Task directions ▸
Where the records appear below, transcribe them exactly, leaving none out.

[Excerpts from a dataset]
··········

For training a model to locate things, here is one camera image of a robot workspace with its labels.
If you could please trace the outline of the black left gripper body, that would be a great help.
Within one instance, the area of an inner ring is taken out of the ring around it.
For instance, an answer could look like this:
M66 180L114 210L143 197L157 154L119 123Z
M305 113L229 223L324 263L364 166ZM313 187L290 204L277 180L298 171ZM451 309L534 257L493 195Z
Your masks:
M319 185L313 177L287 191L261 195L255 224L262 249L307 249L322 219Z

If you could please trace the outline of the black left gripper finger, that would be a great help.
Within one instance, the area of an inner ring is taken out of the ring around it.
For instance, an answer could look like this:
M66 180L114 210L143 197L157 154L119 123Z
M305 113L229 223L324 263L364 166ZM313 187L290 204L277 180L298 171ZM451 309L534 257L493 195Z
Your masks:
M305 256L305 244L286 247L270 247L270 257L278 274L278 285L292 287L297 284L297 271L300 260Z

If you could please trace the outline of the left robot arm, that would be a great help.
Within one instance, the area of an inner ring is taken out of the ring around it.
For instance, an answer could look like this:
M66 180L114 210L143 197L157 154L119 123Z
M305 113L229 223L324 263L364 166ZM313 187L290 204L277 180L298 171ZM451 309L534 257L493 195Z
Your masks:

··········

Task result ▸
For training a model to locate things, here is one camera image of a robot workspace with its labels.
If you could please trace the outline of the black left gripper body, that would be a great help.
Within one instance, the area of an inner ring is taken out of the ring around it.
For instance, an answer could look like this:
M66 180L114 210L143 197L157 154L119 123Z
M305 113L229 223L324 263L364 166ZM313 187L290 204L277 180L298 171ZM451 309L534 257L493 195Z
Your masks:
M319 185L313 177L287 191L261 195L255 224L262 249L307 249L322 219Z

If you could please trace the outline of the black left gripper finger, that would be a great help.
Within one instance, the area of an inner ring is taken out of the ring around it.
For instance, an answer could look like this:
M66 180L114 210L143 197L157 154L119 123Z
M305 113L229 223L324 263L364 166ZM313 187L290 204L277 180L298 171ZM451 309L534 257L493 195Z
Your masks:
M305 256L305 244L286 247L270 247L270 257L278 274L278 285L292 287L297 284L297 271L300 260Z

If you could please trace the outline of the left robot arm, that would be a great help.
Within one instance, the area of an inner ring is taken out of the ring around it.
For instance, an answer could look like this:
M66 180L114 210L143 197L157 154L119 123Z
M305 113L229 223L324 263L364 166ZM313 187L290 204L277 180L298 171ZM451 309L534 257L493 195Z
Your masks:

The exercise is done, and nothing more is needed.